━━━ MATERIAL TO PROCESS

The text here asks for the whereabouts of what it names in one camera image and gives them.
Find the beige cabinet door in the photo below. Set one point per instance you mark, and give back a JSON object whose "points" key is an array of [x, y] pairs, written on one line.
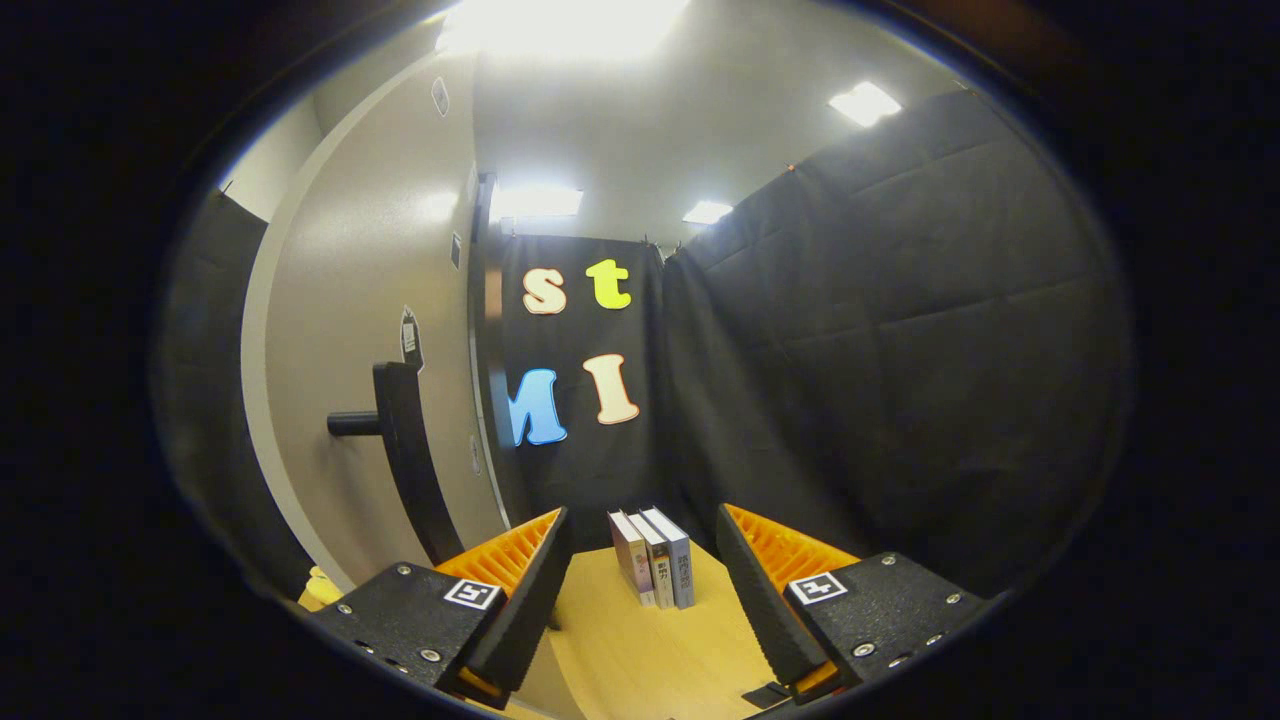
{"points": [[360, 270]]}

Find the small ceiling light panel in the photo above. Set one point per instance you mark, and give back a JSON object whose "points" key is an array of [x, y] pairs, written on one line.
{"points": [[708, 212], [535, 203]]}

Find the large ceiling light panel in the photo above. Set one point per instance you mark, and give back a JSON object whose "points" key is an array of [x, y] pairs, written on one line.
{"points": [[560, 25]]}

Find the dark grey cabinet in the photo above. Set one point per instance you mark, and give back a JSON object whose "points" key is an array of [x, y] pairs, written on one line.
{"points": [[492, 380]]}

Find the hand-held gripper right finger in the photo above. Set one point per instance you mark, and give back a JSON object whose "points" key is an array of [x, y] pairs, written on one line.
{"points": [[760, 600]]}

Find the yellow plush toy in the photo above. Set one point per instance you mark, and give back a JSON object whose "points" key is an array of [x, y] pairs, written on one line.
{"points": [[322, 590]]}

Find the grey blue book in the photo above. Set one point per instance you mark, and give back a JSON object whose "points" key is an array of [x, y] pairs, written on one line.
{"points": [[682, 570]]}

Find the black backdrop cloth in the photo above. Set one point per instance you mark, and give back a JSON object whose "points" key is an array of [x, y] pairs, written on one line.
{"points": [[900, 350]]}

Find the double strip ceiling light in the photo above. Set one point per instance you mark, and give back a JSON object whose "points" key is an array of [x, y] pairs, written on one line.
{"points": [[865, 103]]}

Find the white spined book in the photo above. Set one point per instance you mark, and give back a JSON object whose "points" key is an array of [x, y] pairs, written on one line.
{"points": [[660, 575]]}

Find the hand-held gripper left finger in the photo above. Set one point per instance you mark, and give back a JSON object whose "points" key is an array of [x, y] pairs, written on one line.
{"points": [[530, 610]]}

━━━━━━
━━━ MATERIAL TO PROCESS

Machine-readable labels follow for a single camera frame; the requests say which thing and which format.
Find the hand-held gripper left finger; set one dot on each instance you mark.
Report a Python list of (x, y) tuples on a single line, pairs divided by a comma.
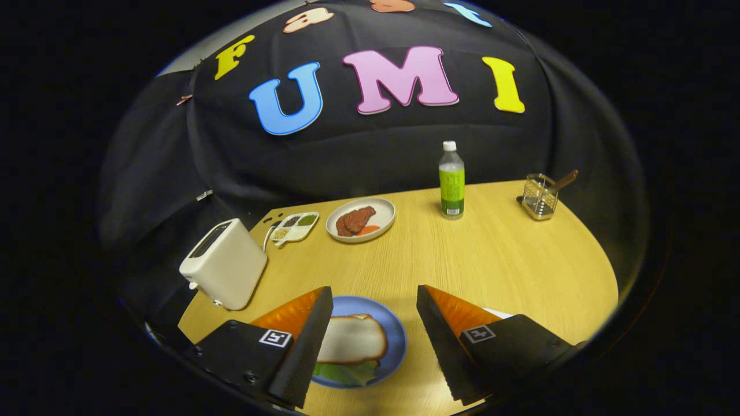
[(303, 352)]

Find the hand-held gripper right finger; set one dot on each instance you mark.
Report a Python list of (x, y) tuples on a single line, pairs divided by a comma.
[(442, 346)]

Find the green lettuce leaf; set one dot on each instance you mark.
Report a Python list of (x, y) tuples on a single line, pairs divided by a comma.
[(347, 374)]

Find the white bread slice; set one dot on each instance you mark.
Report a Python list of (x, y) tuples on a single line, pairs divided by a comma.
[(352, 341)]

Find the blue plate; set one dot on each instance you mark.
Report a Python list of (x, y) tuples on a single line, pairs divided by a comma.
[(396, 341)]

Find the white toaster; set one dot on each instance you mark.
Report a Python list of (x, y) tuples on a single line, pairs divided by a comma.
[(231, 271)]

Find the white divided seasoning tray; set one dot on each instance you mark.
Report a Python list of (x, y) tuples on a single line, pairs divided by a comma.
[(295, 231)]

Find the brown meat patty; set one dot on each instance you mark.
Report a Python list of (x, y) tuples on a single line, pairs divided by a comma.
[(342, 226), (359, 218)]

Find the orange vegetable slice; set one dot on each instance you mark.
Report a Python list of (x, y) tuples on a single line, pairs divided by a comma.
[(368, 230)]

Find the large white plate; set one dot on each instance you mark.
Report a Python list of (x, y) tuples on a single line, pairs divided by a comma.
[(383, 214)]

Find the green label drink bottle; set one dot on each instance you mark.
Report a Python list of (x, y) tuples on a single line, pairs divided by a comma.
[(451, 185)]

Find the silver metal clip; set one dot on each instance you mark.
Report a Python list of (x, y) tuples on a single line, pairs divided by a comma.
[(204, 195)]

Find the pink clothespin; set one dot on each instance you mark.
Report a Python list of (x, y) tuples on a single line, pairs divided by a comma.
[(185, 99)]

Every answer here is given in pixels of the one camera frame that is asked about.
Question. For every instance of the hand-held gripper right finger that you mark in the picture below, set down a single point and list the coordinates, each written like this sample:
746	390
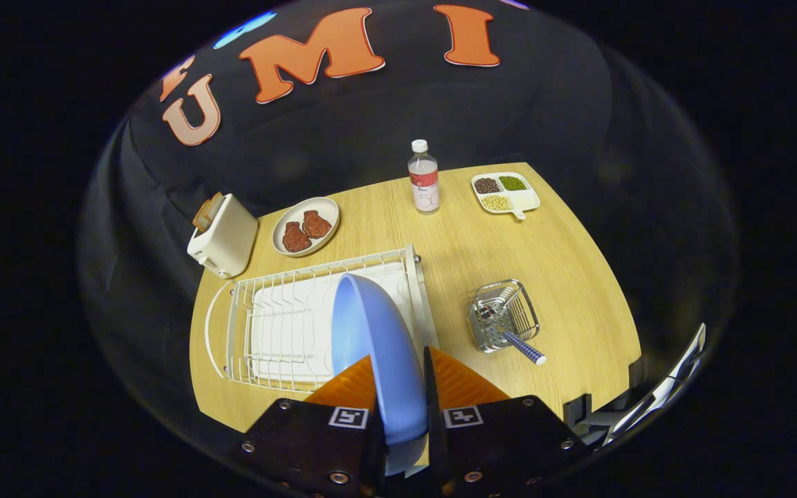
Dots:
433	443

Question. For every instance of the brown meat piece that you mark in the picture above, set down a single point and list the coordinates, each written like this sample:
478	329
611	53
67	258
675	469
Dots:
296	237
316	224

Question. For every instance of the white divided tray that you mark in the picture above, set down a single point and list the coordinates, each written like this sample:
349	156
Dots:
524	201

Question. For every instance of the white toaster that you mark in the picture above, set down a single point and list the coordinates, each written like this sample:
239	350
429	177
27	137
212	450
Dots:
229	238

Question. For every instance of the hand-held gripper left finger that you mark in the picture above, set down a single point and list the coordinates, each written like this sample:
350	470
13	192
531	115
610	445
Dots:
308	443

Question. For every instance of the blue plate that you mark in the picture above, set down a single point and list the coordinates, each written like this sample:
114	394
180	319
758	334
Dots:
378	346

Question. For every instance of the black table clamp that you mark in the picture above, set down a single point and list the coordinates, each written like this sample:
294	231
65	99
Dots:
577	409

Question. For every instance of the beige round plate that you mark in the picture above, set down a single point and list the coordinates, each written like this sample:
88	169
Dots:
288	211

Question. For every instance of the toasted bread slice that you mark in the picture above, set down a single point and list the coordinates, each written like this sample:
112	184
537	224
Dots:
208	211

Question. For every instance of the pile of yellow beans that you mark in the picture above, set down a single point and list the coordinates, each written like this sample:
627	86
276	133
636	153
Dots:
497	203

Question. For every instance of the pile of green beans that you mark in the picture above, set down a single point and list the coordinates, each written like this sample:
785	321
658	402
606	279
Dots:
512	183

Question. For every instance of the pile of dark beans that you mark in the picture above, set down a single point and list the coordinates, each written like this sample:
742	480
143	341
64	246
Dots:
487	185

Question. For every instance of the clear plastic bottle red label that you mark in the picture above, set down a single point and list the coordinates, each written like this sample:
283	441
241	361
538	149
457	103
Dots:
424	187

━━━━━━

• REQUIREMENT:
Collect every line from the records above that contains the word "meat".

• RESULT:
Find the brown meat patty; set one dot on each instance you mark.
Question. For every instance of the brown meat piece that you mark in the picture above, set down a single point and list the coordinates, each written like this sample:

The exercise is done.